## DIRECTIONS
Every line below that holds the string "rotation" should be copied.

## RECORDED DATA
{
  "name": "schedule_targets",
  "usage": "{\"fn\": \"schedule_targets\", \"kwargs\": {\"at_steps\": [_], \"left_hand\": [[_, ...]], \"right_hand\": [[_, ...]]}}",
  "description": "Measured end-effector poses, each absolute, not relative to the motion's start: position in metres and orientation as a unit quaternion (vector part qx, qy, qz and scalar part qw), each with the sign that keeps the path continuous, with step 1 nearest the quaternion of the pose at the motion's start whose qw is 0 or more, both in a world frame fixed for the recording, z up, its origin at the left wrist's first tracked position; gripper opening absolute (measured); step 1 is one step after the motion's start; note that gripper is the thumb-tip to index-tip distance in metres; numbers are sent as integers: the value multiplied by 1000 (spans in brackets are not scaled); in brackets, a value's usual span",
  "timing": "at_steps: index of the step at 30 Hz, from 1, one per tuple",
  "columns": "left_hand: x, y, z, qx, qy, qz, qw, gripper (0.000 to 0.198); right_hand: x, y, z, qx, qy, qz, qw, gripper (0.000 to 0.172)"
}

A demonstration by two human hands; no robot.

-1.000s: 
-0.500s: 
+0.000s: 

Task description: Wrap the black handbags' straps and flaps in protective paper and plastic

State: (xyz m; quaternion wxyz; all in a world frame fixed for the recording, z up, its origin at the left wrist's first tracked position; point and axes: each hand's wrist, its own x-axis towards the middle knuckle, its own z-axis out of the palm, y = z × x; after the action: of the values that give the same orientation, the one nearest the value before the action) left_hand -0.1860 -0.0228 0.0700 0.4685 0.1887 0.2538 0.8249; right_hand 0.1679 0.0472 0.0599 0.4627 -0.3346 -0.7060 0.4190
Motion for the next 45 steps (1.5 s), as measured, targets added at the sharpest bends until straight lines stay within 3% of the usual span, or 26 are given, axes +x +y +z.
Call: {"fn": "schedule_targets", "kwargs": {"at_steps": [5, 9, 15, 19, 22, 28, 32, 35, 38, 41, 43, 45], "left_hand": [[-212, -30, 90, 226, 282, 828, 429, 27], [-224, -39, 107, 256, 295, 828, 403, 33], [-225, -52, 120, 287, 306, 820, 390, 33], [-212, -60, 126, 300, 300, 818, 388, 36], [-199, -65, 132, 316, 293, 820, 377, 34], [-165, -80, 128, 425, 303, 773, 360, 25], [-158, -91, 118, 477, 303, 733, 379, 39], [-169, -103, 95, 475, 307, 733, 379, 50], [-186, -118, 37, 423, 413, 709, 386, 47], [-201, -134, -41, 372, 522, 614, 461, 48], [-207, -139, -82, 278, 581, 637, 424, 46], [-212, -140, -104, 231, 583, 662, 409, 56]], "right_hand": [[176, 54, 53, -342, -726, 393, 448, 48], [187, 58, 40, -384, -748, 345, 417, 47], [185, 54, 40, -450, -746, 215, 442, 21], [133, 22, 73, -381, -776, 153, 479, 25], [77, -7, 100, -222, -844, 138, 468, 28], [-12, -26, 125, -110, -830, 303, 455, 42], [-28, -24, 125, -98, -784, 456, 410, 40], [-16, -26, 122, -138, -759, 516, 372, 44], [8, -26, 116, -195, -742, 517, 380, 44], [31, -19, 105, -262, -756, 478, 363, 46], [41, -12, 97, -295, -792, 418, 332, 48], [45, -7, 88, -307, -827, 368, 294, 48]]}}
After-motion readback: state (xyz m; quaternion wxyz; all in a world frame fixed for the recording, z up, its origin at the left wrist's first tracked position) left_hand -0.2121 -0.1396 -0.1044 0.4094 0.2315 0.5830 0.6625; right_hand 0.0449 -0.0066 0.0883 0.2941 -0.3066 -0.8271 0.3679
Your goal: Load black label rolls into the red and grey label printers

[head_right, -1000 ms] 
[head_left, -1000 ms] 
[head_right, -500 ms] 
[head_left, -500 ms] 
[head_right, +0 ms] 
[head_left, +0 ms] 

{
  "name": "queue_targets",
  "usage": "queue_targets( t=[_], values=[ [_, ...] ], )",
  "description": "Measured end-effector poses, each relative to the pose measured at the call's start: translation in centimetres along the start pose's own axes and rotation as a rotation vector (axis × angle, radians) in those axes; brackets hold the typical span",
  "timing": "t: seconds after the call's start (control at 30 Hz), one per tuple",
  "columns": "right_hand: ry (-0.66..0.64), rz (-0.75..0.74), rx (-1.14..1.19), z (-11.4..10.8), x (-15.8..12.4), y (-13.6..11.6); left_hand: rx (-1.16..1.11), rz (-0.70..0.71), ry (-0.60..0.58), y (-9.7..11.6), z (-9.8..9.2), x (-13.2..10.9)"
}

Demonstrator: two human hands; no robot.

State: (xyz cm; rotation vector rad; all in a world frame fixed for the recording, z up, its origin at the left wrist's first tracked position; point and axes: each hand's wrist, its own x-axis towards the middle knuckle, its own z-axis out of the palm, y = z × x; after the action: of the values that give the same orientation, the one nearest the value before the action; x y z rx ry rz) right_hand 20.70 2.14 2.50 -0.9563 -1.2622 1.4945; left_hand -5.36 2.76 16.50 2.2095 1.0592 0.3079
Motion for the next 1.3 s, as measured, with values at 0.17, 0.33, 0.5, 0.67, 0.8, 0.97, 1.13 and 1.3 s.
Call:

## EXPECTED ANSWER
  "description": "Measured end-effector poses, each relative to the pose measured at the call's start: translation in centimetres along the start pose's own axes and rotation as a rotation vector (axis × angle, radians) in those axes; brackets hold the typical span",
State: (xyz cm; rotation vector rad; all in a world frame fixed for the recording, z up, its origin at the left wrist's first tracked position; point and axes: each hand's wrist, its own x-axis towards the middle knuckle, its own z-axis out of the palm, y = z × x; after the action: of the values that give the same orientation, the one nearest the value before the action; x y z rx ry rz) right_hand 20.70 2.14 2.50 -0.9563 -1.2622 1.4945; left_hand -5.36 2.76 16.50 2.2095 1.0592 0.3079

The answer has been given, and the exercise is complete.